Dès sa première phrase – « Le bébé est mort. » -, Chanson douce empoigne le lecteur et ne desserre plus l’étreinte. À rebours d’une berceuse, Leïla Slimani remonte patiemment le temps d’un double infanticide (inspiré d’un fait divers new-yorkais de 2012) pour suivre la trajectoire d’une nounou « parfaite », Louise, que l’isolement, la précarité et l’humiliation conduisent au bord du gouffre.

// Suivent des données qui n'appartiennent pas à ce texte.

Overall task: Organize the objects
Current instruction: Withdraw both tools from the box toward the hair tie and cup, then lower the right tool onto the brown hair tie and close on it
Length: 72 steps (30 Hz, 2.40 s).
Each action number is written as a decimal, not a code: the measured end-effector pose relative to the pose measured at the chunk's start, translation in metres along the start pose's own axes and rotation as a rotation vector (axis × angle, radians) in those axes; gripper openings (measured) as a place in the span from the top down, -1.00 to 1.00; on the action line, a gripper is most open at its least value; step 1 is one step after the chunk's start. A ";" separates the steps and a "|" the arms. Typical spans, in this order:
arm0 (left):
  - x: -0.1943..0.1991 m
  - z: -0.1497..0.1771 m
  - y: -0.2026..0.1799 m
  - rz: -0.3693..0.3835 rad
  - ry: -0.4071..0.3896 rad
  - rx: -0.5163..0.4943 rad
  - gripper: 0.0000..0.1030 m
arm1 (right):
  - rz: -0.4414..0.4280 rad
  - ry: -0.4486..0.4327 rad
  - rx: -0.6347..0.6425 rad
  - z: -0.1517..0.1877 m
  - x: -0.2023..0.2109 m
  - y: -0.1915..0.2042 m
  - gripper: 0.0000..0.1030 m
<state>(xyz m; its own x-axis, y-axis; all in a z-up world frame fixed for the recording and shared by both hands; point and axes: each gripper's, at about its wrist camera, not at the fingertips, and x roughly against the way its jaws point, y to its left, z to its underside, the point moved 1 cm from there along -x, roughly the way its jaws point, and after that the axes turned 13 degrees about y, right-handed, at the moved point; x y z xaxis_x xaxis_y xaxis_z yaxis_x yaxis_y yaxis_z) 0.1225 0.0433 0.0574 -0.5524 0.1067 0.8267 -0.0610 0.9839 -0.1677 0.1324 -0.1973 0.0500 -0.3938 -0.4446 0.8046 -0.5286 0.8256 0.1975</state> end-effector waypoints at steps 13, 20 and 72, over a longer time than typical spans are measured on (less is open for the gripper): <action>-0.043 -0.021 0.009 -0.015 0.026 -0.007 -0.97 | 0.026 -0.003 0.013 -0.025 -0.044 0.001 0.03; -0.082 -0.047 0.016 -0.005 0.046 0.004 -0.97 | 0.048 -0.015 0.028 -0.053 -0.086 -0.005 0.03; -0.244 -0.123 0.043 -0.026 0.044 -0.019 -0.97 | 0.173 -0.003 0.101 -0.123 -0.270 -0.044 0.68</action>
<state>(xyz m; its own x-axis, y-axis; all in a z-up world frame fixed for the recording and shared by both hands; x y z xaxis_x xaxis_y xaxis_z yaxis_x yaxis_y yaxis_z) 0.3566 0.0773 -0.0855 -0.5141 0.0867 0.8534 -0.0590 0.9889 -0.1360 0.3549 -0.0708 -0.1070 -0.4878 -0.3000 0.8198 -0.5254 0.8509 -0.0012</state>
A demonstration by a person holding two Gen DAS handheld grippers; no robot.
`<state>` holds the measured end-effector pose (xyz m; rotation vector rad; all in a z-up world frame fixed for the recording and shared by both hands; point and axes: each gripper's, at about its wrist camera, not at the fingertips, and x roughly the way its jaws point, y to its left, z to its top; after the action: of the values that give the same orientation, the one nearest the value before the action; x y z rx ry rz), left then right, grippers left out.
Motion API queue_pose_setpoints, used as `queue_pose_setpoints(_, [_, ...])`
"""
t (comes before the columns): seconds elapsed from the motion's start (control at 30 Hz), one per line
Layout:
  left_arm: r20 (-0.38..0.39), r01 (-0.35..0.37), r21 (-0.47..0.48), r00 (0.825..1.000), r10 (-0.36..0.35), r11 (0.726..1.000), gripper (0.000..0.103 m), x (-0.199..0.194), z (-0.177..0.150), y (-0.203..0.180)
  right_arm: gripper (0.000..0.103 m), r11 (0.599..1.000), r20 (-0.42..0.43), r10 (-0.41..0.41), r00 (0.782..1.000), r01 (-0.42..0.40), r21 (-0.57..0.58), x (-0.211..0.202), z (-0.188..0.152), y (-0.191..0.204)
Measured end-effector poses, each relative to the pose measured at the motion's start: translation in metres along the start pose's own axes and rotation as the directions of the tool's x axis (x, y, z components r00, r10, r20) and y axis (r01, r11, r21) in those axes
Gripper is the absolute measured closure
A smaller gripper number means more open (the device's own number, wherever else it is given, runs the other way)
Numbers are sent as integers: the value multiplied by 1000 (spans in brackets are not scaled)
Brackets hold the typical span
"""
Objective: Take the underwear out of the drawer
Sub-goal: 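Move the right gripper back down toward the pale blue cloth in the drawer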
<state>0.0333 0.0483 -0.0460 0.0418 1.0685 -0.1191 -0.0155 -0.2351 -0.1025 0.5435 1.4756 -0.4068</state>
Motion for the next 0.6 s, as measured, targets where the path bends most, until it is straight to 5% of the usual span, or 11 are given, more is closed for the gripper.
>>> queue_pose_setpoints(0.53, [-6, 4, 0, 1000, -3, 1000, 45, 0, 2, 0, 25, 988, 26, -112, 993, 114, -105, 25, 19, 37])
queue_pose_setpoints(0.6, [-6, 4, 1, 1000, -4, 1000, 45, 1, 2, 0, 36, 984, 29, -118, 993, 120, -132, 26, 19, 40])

Écriture sèche, clinique et précise pour la deuxième oeuvre d’une romancière née en 1981 à Rabat, passée par la khâgne et Sciences Po qui confirme un talent déjà remarqué avec Dans le jardin de l’ogre. Leïla Slimani devient la 12e femme lauréate en cent treize ans de Goncourt, et la deuxième du Maghreb, après l’auteur de La Nuit sacrée.
Le prix lui est attribué dès le premier tour et ajoute un nouveau laurier à la moisson de Gallimard, la maison qui a toujours fourni le plus important contingent de lauréats au prix-roi de l’édition française et qui ne l’avait obtenu « que » trois fois depuis 2001.
Bandeau éditeur et bandeau Goncourt joints.